Lessons Learned

In August 2022, hospital systems and child and family service providers started a grassroots effort to share ideas and resources to get to yes and deliver appropriate community-based care for children boarding in hospitals.

Designed to capture data and track outcomes, this effort has yielded valuable data and become a venue to identify barriers to care. The Mental Health Collaboration Hub is focused on children who are boarding and do not meet criteria for a hospital level of care. The model replicated the centralized communication strategy used during the COVID-19 pandemic which was supported by the coordination and leadership Metro Health Care Coalition.

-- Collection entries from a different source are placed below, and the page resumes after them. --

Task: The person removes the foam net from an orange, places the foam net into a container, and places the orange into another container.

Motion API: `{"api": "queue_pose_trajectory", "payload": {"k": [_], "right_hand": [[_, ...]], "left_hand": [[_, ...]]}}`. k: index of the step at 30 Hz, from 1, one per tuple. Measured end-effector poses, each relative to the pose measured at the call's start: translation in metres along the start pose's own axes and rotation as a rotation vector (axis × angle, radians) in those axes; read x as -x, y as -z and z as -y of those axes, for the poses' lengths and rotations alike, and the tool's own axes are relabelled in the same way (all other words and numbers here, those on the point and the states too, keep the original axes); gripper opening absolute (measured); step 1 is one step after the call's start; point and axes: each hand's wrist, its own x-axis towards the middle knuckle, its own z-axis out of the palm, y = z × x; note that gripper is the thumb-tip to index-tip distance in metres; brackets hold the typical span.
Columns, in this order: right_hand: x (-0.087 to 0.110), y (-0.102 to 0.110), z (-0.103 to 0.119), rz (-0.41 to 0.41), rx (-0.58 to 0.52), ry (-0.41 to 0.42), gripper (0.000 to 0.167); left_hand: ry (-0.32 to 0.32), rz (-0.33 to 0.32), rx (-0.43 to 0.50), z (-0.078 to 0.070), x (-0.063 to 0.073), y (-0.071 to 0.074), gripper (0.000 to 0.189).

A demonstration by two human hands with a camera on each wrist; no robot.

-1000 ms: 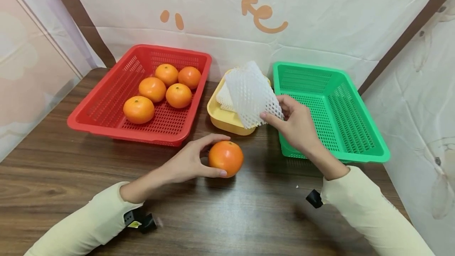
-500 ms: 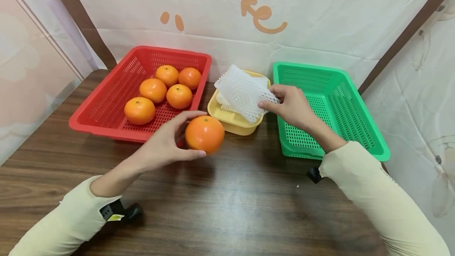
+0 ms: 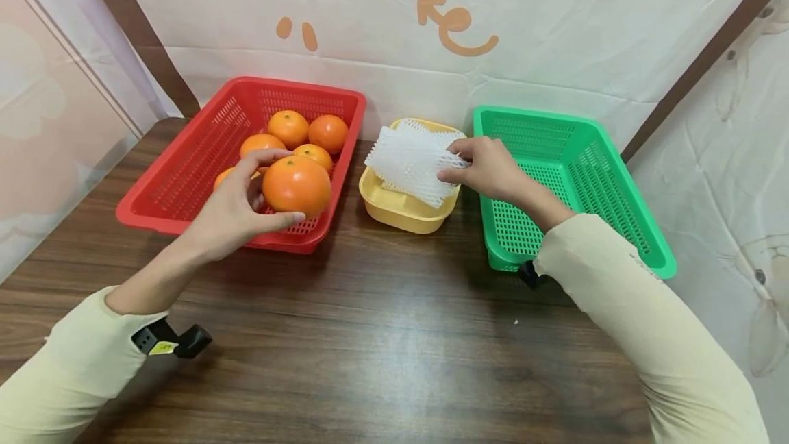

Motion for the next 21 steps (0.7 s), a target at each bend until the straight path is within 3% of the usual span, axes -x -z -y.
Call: {"api": "queue_pose_trajectory", "payload": {"k": [12,21], "right_hand": [[-0.015,-0.014,-0.002,0.102,0.083,-0.004,0.019],[-0.017,-0.027,0.001,0.147,0.162,0.006,0.029]], "left_hand": [[0.104,-0.047,-0.169,0.026,-0.009,0.021,0.079],[0.151,0.032,-0.319,0.031,-0.023,0.027,0.081]]}}
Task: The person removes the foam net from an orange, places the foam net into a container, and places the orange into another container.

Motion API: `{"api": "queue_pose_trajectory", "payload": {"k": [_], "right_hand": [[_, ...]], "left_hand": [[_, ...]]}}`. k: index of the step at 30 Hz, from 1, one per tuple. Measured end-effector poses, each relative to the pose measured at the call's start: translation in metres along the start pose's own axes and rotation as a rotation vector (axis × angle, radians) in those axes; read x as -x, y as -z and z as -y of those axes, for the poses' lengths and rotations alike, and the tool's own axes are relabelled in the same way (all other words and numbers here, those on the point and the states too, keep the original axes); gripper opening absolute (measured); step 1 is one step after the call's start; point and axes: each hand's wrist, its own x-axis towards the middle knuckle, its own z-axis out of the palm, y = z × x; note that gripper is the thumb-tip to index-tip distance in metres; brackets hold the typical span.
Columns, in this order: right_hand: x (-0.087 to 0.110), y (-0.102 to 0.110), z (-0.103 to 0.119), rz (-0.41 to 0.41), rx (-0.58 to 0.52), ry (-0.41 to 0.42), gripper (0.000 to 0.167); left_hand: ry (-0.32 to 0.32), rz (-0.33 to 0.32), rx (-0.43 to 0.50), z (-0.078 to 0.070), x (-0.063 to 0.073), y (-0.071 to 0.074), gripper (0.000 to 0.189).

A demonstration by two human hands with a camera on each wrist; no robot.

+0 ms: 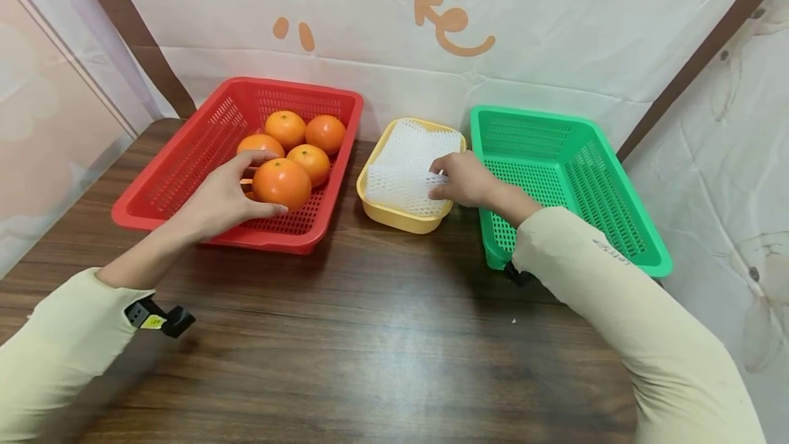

  • The collaboration launched with the consensus that it was better to attempt to coordinate resources to serve children who are boarding than to do nothing.
  • Children are boarding in Juvenile Detention and “hoteling” with counties in addition to boarding in hospitals, the Hub has invited these systems to also engage and have had limited success in fully expanding to meet these unique system needs.
  • Relationships are critical to Getting to Yes – within the MHCH and for designing solutions for children.
  • Creating shared understanding of systems and networking is foundational to individualizing services for children.
  • Clinical decisionmakers are essential to better understand the unique assets and challenges to provide individualized care.
  • Transparency and candor are key features – to the extent it can be achieved with client and systemic limitations.
  • Foster care is important and underrecognized as a critical factor to support children to access care in the community
  • All systems players are required to design “yes” solutions (community providers, safety net providers, counties, state, and client/family/natural supports).
  • Individualization is critical and challenging to achieve – due to barriers of information, timing, training and capacity to design individualized responses in an environment of scarcity.
  • Liability concerns for both the boarding setting, and possible treatment setting are added barriers.
  • The ability to support a child with unsafe behaviors is challenged by: staffing (ability to staff 1:1), training (equipping staff to best support the child), milieu safety concerns, insufficient information shared with the service providers.
  • Care needs often fall within numerous disconnected service silos, requiring bespoke coordination for optimal intervention.
  • Families are often not able to fully engage; they have been challenged with the lack of care and are reluctant to trust, often mired in their own life challenges, and other complexities can make full participation difficult or impossible.
  • We need greater flexibility in residential care – especially group home level of care where services can be individualized and where children are able to experience stability.
  • Counties authorizing payment for care in a timely manner is a common barrier.

Looking Forward

  • The Mental Health Collaboration Hub will continue to gather data and perspective that is otherwise not available in our system; including learning from care pathways that come from discussions and collaborative work.
  • Leverage growing dataset to create shared understanding between providers and policymakers.
  • Identifying resources to support creative service solutions and expedite care when there are delays for the payor is an opportunity to improve outcomes and pilot solutions that may have greater systemic application.
  • Collaborate with the newly stood-up Acute Care Transitions team within DHS to swiftly identify and execute the systemic flexibilities and enhanced funding required to get to yes for children boarding.